### WORK TASK
Only the lines below from the one containing "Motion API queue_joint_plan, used" to the one containing "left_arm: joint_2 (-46" should be repeated, both included and unchanged.

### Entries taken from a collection
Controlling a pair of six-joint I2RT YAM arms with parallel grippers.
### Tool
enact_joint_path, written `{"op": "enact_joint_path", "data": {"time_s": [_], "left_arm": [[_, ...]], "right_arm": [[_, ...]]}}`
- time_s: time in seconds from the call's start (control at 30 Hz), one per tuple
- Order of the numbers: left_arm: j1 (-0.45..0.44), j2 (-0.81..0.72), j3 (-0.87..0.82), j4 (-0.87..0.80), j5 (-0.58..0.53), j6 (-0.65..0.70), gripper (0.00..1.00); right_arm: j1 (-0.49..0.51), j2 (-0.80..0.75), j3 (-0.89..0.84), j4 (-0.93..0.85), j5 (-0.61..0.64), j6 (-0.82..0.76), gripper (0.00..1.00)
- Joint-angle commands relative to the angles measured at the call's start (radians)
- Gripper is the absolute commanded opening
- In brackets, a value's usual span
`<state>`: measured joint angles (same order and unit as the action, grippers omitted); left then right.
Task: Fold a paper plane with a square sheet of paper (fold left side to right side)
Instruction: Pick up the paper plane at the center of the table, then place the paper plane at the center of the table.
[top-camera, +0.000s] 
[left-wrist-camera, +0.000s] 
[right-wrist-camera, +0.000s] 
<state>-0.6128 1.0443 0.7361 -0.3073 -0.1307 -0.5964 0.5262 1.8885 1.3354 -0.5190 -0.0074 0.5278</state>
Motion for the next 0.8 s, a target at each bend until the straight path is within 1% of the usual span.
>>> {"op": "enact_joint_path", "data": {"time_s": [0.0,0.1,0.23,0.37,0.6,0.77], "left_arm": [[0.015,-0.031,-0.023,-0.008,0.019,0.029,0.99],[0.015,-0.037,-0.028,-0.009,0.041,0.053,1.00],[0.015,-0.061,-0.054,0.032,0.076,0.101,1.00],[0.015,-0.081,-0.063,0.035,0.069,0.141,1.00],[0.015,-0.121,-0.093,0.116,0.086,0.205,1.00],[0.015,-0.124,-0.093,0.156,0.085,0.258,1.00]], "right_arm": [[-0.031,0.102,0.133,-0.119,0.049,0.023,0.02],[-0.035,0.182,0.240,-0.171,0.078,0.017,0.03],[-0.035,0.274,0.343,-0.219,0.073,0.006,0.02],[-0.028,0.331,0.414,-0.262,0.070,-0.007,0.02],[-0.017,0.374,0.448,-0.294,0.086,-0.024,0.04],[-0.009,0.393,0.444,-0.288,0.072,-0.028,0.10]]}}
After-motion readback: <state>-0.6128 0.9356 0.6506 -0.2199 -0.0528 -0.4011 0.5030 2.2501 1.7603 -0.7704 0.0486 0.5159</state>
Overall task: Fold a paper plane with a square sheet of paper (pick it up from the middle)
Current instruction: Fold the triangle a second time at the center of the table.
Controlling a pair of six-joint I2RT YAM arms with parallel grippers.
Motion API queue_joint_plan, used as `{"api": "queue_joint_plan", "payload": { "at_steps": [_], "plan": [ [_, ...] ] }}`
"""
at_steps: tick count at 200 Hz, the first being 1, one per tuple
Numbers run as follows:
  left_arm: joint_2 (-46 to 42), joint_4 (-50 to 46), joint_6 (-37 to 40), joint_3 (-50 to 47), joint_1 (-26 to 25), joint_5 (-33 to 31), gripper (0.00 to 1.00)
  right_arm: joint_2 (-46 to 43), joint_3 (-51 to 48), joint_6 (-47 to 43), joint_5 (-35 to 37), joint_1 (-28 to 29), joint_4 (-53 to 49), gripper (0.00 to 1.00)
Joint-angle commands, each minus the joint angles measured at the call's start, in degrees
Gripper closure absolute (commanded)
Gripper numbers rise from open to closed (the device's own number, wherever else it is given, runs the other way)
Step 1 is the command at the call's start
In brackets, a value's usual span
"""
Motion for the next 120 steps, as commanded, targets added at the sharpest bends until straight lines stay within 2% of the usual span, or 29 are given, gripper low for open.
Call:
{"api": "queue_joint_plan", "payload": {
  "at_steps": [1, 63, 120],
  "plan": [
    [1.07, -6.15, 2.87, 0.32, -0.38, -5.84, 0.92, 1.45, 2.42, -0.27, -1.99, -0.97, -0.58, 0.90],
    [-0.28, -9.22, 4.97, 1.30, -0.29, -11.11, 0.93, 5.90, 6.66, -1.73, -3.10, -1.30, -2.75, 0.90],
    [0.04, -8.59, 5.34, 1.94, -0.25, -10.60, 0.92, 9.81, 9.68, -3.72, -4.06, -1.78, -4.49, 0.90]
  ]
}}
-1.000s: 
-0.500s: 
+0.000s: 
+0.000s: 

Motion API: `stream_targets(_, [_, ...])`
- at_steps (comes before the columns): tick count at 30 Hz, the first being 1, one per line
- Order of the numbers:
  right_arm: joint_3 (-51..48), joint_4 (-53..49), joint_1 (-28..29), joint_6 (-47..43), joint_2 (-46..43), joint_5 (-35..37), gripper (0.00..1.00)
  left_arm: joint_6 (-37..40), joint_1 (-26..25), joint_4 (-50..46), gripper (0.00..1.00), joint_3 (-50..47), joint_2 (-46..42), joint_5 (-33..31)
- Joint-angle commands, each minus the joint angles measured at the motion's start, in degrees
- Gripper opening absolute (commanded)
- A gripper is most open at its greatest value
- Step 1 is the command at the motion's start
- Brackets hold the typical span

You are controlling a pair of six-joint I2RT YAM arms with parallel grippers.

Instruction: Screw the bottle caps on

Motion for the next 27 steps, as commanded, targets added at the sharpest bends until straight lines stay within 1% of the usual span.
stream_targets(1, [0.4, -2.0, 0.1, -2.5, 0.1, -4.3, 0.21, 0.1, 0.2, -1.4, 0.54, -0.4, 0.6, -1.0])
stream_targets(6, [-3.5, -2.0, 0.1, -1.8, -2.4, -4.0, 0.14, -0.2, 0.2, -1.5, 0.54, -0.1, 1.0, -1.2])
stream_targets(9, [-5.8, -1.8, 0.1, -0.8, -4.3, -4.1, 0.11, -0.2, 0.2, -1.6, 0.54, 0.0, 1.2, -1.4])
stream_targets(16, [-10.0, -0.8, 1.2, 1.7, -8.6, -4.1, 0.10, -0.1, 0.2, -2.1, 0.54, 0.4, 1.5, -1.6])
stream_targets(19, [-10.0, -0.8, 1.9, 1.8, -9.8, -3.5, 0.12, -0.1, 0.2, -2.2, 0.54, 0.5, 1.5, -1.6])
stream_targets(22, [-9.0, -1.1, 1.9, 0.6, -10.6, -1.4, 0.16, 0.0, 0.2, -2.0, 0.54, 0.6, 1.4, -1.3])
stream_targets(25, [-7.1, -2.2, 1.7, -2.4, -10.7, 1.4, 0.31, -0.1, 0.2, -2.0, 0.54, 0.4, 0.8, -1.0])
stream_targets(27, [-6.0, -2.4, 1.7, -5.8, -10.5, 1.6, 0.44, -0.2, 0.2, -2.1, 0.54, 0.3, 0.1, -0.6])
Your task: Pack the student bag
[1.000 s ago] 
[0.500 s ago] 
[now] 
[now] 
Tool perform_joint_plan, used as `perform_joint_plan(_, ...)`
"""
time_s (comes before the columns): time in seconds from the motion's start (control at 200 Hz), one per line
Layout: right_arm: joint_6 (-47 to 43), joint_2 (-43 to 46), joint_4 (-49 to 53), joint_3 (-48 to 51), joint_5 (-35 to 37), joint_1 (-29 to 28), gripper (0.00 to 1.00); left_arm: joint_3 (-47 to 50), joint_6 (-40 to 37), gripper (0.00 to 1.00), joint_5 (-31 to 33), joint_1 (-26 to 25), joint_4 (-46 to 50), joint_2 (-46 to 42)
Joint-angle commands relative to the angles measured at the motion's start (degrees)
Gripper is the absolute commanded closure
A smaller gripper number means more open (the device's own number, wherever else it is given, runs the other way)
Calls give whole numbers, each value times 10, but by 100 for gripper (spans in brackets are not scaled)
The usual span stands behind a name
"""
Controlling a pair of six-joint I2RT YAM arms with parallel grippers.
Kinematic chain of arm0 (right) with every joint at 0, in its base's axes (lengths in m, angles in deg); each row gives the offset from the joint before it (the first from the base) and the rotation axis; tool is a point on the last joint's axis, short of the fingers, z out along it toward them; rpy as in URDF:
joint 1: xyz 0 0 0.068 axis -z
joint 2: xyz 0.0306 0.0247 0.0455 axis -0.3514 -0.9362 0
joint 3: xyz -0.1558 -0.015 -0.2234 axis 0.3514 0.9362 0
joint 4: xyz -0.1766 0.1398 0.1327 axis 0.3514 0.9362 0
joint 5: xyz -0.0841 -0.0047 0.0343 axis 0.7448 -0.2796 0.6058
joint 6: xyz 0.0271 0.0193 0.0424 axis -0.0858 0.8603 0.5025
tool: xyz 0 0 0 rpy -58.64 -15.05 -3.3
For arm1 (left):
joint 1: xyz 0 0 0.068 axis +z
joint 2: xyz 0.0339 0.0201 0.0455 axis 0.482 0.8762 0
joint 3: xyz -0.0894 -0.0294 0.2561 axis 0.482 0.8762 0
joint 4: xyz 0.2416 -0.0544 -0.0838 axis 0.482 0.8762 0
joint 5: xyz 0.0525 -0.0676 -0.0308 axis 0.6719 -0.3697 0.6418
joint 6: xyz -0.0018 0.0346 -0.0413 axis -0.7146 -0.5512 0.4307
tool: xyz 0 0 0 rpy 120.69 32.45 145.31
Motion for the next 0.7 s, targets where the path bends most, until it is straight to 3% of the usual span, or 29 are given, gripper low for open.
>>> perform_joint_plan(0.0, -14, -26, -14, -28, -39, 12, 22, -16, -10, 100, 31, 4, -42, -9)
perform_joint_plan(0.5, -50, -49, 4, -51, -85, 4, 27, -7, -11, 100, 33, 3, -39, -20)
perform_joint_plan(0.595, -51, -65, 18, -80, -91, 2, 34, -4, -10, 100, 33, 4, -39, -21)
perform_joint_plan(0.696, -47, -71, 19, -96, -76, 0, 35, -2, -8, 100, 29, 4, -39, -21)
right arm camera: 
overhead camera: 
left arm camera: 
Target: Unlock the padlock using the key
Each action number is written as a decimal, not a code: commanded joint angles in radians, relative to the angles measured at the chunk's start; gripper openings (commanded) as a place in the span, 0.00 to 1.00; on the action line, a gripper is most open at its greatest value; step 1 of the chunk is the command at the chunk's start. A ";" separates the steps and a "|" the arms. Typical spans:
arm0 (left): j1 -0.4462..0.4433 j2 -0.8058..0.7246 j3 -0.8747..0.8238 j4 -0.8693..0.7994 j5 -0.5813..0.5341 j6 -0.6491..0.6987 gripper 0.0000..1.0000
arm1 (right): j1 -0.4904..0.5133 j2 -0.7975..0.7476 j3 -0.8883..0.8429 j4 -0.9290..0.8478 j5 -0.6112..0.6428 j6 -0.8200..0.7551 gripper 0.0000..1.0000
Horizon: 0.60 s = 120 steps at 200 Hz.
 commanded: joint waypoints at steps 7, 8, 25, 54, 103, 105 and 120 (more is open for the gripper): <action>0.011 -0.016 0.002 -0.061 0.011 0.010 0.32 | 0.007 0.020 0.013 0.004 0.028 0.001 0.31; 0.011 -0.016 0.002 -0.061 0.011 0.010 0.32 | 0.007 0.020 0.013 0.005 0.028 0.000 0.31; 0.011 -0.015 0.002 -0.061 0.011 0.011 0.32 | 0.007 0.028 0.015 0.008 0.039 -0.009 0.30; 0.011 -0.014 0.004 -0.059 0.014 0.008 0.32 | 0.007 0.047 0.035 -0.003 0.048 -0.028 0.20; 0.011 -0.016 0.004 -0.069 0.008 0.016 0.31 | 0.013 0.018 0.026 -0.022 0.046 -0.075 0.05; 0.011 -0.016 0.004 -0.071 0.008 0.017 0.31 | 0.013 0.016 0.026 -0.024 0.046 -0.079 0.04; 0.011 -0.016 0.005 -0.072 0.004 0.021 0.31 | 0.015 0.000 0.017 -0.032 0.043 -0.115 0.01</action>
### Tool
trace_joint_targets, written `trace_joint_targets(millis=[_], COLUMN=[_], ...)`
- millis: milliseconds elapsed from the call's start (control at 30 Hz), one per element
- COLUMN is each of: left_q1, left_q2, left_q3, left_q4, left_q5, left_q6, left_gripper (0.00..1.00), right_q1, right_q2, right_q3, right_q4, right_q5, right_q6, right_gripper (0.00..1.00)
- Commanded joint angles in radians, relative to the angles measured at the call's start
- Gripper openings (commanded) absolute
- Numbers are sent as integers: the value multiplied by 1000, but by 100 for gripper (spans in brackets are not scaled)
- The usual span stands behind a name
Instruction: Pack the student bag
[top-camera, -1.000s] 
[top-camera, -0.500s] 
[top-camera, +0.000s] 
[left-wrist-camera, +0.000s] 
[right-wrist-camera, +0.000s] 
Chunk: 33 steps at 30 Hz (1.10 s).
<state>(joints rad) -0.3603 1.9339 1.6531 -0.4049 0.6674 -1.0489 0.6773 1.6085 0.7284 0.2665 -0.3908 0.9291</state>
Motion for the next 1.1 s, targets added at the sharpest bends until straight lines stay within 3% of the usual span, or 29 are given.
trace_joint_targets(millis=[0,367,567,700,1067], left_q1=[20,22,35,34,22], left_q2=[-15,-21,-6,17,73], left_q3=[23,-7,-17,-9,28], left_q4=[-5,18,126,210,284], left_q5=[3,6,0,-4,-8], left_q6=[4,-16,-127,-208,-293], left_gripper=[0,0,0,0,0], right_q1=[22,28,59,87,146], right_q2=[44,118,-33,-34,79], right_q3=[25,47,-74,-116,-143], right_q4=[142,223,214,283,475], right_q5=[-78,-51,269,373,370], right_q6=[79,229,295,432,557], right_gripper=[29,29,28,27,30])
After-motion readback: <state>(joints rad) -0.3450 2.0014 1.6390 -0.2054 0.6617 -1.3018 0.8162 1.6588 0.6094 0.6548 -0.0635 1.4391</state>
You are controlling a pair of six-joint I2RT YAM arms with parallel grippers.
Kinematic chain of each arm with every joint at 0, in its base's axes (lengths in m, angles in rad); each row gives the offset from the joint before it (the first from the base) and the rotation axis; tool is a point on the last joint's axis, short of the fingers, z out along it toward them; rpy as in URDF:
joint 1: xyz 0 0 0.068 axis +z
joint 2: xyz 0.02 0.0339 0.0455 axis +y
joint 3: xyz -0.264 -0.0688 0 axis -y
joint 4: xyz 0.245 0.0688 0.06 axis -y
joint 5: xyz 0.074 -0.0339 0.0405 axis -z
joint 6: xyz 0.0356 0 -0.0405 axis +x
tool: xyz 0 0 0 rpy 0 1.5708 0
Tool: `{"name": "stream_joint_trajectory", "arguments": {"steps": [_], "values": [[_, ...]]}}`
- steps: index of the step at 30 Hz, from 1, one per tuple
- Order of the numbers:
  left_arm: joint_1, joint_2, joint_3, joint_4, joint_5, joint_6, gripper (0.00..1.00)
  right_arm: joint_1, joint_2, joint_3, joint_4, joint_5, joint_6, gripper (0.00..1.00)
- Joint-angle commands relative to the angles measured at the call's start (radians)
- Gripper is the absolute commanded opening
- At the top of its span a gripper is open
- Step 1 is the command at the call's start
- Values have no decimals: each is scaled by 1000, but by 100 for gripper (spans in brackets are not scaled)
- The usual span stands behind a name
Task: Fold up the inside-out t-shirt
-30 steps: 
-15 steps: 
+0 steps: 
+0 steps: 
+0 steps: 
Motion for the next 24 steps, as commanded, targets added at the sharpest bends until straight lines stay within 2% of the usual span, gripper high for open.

### THE ANSWER
Motion API queue_joint_plan, used as `{"api": "queue_joint_plan", "payload": { "at_steps": [_], "plan": [ [_, ...] ] }}`
"""
at_steps: tick count at 200 Hz, the first being 1, one per tuple
Numbers run as follows:
  left_arm: joint_2 (-46 to 42), joint_4 (-50 to 46), joint_6 (-37 to 40), joint_3 (-50 to 47), joint_1 (-26 to 25), joint_5 (-33 to 31), gripper (0.00 to 1.00)

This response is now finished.